• _What the task requires_
Please give the listing again in full, leaving out its images.

>>>>>

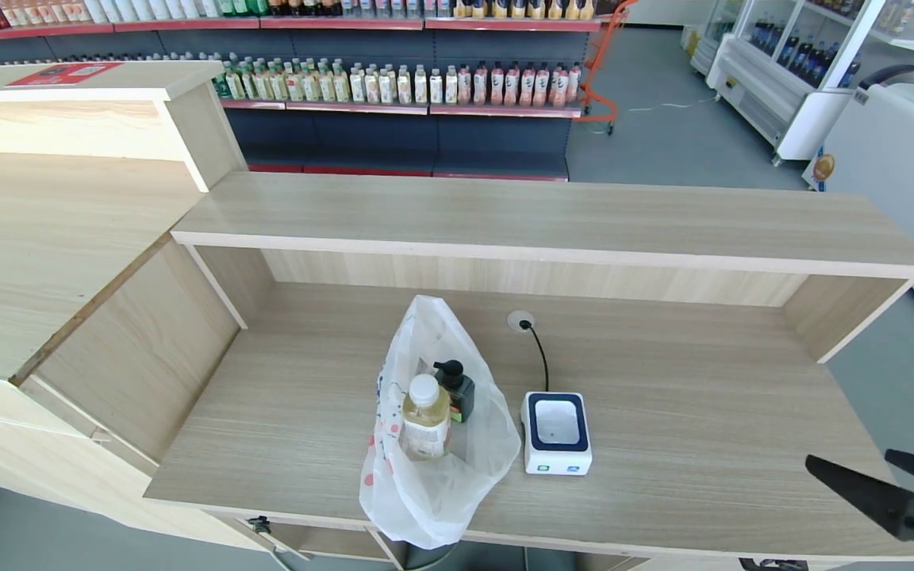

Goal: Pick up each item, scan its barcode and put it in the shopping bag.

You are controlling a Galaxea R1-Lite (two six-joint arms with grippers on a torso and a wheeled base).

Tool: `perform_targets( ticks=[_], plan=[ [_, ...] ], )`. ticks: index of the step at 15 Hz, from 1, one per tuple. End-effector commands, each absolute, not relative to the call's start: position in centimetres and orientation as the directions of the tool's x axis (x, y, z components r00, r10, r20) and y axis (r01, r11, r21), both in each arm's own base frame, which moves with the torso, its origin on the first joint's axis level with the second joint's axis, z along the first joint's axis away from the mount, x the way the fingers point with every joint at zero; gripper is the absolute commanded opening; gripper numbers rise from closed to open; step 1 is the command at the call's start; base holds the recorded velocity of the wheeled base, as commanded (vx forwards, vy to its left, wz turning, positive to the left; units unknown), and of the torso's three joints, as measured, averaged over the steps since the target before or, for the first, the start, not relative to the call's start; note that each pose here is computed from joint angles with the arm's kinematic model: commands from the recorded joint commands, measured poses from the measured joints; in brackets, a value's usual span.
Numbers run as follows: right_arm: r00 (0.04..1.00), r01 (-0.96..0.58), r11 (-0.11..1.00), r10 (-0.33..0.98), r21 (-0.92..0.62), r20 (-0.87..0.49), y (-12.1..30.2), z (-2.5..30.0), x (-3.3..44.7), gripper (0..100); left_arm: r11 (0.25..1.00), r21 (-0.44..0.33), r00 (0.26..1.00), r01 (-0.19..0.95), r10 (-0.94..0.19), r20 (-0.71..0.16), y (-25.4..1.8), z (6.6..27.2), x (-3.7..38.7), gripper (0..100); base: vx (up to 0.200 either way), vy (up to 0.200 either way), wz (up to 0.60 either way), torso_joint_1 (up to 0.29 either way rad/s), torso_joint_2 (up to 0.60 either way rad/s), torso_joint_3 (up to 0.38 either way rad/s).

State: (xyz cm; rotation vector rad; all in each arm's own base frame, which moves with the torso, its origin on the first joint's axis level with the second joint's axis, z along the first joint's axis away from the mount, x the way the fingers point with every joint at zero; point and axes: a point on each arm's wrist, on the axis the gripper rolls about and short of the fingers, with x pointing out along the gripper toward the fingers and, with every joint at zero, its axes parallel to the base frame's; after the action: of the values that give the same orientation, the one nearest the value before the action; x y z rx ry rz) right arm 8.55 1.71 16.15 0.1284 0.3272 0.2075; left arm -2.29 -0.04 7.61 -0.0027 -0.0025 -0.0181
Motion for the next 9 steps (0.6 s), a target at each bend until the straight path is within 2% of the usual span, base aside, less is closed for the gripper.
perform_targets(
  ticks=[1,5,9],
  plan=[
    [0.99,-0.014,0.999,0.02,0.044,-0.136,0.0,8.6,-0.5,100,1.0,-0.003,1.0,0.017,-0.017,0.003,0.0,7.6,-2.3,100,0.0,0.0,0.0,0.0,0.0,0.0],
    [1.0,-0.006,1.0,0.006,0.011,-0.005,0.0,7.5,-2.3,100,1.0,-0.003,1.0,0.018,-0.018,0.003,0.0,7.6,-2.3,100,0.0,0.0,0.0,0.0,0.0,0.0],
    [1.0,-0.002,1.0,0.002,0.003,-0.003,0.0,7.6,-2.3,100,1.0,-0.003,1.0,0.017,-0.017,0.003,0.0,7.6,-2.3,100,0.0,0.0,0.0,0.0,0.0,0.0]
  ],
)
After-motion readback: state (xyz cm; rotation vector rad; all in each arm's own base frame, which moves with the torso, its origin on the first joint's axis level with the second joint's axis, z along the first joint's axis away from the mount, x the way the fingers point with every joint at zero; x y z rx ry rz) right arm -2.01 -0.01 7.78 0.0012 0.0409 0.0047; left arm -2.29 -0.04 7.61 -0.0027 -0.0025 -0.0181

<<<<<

• _Problem solution_
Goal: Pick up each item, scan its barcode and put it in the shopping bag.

You are controlling a Galaxea R1-Lite (two six-joint arms with grippers on a torso and a wheeled base).

Tool: `perform_targets( ticks=[_], plan=[ [_, ...] ], )`. ticks: index of the step at 15 Hz, from 1, one per tuple. End-effector commands, each absolute, not relative to the call's start: position in centimetres and orientation as the directions of the tool's x axis (x, y, z components r00, r10, r20) and y axis (r01, r11, r21), both in each arm's own base frame, which moves with the torso, its origin on the first joint's axis level with the second joint's axis, z along the first joint's axis away from the mount, x the way the fingers point with every joint at zero; gripper is the absolute commanded opening; gripper numbers rise from closed to open; step 1 is the command at the call's start; base holds the recorded velocity of the wheeled base, as commanded (vx forwards, vy to its left, wz turning, positive to the left; units unknown), and of the torso's three joints, as measured, averaged over the steps since the target before or, for the first, the start, not relative to the call's start; note that each pose here is computed from joint angles with the arm's kinematic model: commands from the recorded joint commands, measured poses from the measured joints; in brackets, a value's usual span.
Numbers run as follows: right_arm: r00 (0.04..1.00), r01 (-0.96..0.58), r11 (-0.11..1.00), r10 (-0.33..0.98), r21 (-0.92..0.62), r20 (-0.87..0.49), y (-12.1..30.2), z (-2.5..30.0), x (-3.3..44.7), gripper (0..100); left_arm: r11 (0.25..1.00), r21 (-0.44..0.33), r00 (0.26..1.00), r01 (-0.19..0.95), r10 (-0.94..0.19), r20 (-0.71..0.16), y (-25.4..1.8), z (6.6..27.2), x (-3.7..38.7), gripper (0..100); base: vx (up to 0.200 either way), vy (up to 0.200 either way), wz (up to 0.60 either way), torso_joint_1 (up to 0.29 either way rad/s), torso_joint_2 (up to 0.60 either way rad/s), torso_joint_3 (up to 0.38 either way rad/s).

State: (xyz cm; rotation vector rad; all in each arm's own base frame, which moves with the torso, its origin on the first joint's axis level with the second joint's axis, z along the first joint's axis away from the mount, x the way the fingers point with every joint at zero; point and axes: a point on each arm's wrist, on the axis the gripper rolls about and short of the fingers, with x pointing out along the gripper toward the fingers and, with every joint at zero, its axes parallel to the base frame's; after the action: of the values that give the same orientation, the one nearest the value before the action; x y z rx ry rz) right arm 8.55 1.71 16.15 0.1284 0.3272 0.2075; left arm -2.29 -0.04 7.61 -0.0027 -0.0025 -0.0181
Motion for the next 9 steps (0.6 s), a target at each bend until the straight path is within 2% of the usual span, base aside, less is closed for the gripper.
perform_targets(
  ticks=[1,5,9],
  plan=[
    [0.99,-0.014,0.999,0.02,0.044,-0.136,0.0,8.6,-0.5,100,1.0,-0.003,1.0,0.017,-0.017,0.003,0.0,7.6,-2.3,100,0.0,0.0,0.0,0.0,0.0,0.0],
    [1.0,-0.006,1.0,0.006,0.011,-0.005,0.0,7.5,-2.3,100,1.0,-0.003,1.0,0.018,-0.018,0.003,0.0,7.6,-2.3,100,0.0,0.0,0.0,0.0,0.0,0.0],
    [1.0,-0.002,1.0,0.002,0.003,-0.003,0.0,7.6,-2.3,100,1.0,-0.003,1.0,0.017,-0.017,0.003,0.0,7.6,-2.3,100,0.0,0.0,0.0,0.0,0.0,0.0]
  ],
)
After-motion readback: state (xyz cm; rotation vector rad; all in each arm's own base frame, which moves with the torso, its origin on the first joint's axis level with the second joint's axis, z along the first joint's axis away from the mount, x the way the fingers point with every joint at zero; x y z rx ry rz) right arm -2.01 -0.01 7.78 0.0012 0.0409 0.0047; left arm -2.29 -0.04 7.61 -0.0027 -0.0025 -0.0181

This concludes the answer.